Actually I'd argue that feudalism was the most egalitarian system mankind's ever had. Sure, Kings had it good but the difference between peasant and king wasn't nearly as wide as the modern gap between poor and superrich, nor the slave vs. emperor situation that preceded it.
Serfdom in which serfs were tied to the land might seem harsh today but it was lightyears better than what the poor had in Rome, which was slavery, and lightyears better than the lethally dangerous sweatshops (and yes,
more slavery) that followed in the "Age of Enlightenment." The serfs also generally worked less than we do today, amazingly enough. They worked around a 5.5 day workweek and had
30-33 days off for special feasts each year. That's a heck of a lot of time off considering the reputation the period has.
Wars under feudalism tend to be tiny affairs. Rome mustered 80,000 soldiers to attack similar numbers at Carthage. 10,000 would be a vast army in the middle ages, with many armies being in the hundreds. The battle of Agincourt was one of the largest in the middle ages and it pitted 36,000 Frenchmen against 9,000 Englishmen.
During the middle ages things things like the Peace of God and Truce of God forbade civilian deaths and while there were breaches of this, on the whole it was kept. Comparatively, when Rome went to war with Carthage, Rome went to war against
all Carthaginians, man woman and child (and in some cases even pets) were to either die or be enslaved, there was no "civilian" in their minds.
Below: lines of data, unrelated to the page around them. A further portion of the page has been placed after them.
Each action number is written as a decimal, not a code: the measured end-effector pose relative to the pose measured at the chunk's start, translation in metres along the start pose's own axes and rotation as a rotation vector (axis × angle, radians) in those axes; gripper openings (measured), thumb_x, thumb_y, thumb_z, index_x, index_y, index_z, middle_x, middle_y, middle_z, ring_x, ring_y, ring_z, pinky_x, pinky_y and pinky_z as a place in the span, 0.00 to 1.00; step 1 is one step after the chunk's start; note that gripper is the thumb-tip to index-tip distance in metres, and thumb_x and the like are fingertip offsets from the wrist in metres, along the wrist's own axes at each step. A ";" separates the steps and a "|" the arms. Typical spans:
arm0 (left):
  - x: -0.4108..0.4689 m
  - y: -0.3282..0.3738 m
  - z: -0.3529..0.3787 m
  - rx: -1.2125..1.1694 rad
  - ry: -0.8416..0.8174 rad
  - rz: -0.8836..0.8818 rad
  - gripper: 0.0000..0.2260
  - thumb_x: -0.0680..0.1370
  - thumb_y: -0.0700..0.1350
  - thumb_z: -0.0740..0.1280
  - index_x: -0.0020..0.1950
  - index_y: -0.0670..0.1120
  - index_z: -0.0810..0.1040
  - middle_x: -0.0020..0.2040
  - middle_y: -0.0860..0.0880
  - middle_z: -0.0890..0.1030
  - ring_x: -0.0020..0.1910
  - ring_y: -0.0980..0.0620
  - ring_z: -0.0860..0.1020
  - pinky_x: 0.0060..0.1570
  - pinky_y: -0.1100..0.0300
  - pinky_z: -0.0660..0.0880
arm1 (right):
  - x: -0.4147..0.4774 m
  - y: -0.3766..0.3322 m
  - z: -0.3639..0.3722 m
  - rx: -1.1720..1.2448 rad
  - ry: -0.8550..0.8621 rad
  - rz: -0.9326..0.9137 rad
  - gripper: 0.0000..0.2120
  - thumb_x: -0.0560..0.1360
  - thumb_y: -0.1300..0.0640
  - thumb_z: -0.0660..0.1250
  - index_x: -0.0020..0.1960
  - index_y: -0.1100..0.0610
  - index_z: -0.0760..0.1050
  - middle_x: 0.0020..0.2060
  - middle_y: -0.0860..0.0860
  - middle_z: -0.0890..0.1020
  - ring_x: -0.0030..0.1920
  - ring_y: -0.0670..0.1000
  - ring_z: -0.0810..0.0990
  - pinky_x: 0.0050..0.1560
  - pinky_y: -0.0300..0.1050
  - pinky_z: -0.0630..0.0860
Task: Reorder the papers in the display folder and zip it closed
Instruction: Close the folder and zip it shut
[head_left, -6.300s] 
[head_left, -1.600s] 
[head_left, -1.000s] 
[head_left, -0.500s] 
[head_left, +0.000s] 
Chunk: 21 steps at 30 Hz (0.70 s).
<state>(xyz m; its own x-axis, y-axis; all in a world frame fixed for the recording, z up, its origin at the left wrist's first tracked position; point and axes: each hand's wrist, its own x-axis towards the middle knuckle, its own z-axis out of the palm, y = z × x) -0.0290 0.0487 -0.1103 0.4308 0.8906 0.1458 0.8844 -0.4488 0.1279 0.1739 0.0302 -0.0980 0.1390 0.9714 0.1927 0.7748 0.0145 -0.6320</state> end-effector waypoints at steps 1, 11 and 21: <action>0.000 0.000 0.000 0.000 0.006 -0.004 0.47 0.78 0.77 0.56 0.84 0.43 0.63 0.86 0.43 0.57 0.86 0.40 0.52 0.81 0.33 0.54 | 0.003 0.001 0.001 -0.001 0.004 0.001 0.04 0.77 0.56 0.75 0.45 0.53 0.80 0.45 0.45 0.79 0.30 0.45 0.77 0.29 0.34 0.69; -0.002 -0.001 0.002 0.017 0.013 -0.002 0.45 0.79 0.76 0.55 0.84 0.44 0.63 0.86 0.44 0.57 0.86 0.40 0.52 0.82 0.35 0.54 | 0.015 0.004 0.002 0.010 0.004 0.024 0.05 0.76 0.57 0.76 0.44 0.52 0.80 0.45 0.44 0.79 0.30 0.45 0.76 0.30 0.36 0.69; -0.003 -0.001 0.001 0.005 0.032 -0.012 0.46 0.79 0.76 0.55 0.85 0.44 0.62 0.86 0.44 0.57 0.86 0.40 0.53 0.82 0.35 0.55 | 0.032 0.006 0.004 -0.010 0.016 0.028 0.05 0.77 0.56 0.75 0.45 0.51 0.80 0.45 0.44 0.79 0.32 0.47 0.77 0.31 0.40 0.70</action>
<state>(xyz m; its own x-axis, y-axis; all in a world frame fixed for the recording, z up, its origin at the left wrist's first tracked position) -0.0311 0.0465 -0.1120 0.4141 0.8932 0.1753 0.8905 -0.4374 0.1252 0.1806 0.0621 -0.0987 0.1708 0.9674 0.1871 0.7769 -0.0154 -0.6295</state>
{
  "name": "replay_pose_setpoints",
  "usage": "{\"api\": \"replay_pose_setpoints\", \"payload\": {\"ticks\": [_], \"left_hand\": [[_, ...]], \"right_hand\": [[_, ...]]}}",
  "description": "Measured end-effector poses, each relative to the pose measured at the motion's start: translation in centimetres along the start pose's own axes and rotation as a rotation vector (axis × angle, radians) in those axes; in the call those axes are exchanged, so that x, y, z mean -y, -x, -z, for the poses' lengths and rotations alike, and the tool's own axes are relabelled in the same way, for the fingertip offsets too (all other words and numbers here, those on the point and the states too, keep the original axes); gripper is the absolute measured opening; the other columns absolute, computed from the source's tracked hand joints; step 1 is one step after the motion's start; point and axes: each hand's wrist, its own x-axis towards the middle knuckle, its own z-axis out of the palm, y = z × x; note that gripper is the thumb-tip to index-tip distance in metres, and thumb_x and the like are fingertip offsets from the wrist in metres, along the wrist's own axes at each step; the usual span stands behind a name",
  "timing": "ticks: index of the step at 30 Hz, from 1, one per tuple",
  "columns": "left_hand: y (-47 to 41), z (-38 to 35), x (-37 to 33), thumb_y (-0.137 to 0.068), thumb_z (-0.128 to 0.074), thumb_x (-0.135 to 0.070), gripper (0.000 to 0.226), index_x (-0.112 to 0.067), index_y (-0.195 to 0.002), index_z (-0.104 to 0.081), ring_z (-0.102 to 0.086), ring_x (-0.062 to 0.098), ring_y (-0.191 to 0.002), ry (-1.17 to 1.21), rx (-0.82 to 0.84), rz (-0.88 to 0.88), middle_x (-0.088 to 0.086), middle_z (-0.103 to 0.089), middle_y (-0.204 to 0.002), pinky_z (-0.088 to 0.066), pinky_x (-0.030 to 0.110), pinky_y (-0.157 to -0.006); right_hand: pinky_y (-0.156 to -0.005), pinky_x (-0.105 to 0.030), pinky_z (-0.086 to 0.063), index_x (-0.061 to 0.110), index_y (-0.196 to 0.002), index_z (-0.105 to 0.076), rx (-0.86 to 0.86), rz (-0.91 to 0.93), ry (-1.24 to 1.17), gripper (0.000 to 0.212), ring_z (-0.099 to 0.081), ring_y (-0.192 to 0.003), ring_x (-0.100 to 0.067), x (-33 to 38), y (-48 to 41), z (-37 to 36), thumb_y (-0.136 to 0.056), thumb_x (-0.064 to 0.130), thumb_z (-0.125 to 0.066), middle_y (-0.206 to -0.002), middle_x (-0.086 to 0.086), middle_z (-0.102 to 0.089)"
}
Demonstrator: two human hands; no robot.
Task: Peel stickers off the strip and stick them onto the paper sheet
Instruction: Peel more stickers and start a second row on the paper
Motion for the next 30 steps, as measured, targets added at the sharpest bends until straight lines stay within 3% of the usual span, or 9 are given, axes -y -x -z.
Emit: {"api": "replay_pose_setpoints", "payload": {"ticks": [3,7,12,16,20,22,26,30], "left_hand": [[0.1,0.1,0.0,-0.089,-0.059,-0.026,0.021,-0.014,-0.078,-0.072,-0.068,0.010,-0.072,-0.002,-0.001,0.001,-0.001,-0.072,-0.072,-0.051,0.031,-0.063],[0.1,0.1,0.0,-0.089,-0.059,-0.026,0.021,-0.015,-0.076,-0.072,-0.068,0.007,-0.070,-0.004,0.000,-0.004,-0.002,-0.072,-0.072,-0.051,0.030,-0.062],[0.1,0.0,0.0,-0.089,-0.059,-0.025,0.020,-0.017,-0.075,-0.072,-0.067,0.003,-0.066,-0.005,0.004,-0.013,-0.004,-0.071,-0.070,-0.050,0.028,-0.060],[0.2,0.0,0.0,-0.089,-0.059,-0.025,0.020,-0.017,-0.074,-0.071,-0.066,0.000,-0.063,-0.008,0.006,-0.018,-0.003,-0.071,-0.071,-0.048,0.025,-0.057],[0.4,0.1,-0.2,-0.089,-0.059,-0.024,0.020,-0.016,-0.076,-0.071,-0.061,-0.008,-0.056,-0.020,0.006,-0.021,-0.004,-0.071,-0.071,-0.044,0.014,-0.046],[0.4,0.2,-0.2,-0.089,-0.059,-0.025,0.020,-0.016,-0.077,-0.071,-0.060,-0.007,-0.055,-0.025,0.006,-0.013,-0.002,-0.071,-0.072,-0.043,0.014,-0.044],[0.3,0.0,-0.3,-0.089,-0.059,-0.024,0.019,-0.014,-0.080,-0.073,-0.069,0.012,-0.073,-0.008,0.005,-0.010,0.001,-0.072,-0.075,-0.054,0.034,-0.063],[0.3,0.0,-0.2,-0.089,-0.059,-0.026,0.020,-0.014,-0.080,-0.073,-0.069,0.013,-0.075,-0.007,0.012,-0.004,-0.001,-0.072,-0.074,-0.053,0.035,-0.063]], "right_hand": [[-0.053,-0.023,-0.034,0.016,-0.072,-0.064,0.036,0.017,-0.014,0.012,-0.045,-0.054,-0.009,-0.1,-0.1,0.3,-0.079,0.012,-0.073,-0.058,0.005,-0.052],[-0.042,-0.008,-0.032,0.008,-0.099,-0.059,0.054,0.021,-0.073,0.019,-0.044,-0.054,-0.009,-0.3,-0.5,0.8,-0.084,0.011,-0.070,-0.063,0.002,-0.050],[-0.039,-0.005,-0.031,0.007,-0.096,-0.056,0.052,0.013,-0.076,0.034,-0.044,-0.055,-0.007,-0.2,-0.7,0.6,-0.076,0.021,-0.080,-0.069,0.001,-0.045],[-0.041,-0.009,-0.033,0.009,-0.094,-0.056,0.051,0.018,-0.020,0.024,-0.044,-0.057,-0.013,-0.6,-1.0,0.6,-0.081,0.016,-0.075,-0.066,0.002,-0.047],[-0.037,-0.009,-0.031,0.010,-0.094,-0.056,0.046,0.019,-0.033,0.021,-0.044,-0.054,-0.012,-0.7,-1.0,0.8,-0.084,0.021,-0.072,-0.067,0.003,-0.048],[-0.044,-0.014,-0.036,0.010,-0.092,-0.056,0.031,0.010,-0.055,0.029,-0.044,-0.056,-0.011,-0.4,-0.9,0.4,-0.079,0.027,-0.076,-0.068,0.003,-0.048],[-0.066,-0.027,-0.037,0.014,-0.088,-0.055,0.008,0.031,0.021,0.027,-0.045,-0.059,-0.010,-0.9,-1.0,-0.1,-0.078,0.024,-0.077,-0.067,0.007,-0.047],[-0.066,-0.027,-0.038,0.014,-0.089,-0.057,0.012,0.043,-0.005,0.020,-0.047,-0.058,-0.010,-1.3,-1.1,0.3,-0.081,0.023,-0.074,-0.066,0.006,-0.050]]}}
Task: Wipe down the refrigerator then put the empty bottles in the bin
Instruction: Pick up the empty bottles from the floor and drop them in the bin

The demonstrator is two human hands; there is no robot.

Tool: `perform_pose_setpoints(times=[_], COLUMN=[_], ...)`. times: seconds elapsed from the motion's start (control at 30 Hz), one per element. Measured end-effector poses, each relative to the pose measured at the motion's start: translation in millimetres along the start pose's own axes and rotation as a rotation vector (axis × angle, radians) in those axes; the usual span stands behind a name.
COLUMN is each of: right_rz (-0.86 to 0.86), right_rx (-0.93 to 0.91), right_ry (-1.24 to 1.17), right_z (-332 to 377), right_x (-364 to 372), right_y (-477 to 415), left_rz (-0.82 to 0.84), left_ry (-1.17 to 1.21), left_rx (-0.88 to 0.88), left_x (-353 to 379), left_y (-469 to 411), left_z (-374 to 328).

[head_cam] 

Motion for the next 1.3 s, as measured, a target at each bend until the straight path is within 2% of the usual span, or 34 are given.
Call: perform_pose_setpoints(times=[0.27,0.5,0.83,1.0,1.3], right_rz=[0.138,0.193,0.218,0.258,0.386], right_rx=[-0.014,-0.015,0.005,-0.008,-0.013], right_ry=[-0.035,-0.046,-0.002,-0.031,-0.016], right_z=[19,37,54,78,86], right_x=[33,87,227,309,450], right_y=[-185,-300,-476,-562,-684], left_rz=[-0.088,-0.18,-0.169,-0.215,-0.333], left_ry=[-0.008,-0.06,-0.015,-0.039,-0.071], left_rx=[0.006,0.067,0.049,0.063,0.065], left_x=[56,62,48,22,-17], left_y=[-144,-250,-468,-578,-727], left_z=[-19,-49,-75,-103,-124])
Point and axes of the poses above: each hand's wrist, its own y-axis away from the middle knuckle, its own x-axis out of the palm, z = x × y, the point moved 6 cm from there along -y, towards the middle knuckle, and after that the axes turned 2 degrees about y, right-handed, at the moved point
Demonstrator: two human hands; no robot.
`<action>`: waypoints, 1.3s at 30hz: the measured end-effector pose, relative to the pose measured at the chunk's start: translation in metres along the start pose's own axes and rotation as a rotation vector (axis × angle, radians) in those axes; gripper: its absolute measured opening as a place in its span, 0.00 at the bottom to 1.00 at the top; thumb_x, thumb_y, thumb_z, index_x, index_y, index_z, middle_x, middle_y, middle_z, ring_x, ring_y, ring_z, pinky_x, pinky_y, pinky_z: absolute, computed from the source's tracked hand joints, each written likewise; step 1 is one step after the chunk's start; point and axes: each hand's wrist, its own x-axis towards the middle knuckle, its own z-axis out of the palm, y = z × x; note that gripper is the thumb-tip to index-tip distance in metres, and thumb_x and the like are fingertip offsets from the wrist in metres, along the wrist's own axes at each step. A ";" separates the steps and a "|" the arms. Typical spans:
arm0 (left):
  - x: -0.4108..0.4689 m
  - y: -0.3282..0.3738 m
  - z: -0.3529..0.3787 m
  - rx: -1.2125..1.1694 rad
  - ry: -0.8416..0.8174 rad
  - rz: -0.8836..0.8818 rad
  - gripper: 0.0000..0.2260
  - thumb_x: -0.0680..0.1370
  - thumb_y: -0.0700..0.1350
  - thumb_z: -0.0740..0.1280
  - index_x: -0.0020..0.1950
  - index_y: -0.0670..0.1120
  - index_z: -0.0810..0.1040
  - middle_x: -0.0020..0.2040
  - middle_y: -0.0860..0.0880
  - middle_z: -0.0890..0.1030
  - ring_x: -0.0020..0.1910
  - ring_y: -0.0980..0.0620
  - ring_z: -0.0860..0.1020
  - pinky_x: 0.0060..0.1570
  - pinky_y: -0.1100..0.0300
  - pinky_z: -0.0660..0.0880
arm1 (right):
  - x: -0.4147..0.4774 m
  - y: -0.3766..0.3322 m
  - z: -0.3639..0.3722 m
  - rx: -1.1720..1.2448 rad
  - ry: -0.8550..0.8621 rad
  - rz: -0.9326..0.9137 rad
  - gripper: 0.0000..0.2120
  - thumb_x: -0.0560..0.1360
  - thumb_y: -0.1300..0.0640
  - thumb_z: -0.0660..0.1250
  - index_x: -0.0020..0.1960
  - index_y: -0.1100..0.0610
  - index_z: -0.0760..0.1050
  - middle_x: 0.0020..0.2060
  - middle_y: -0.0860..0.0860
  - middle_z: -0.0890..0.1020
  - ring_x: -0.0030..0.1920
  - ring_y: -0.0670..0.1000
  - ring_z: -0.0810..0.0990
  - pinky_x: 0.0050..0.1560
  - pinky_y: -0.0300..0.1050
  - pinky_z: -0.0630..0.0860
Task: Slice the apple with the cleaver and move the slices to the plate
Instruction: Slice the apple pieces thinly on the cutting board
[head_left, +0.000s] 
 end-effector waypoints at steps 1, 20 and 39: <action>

And then after Feudalism we got the delights of World Wars and industrialized warfare.
Ultimately feudalism has one all-defining virtue. Feudalism in general is the exact opposite of tyranny, the monarch's power is greatly reduced compared to other governmental systems with said power being split between innumerable aristocrats, nobles, and minor nobility right down to the equivalent of the town mayor. the system of obligations prevented the King from doing too much and sharply limited his influence, with the result that the power flowed downhill compared to other systems. This distribution of power hoses any attempt at really wresting control from the local people and makes for an extremely level playing field compared to anything else mankind has tried.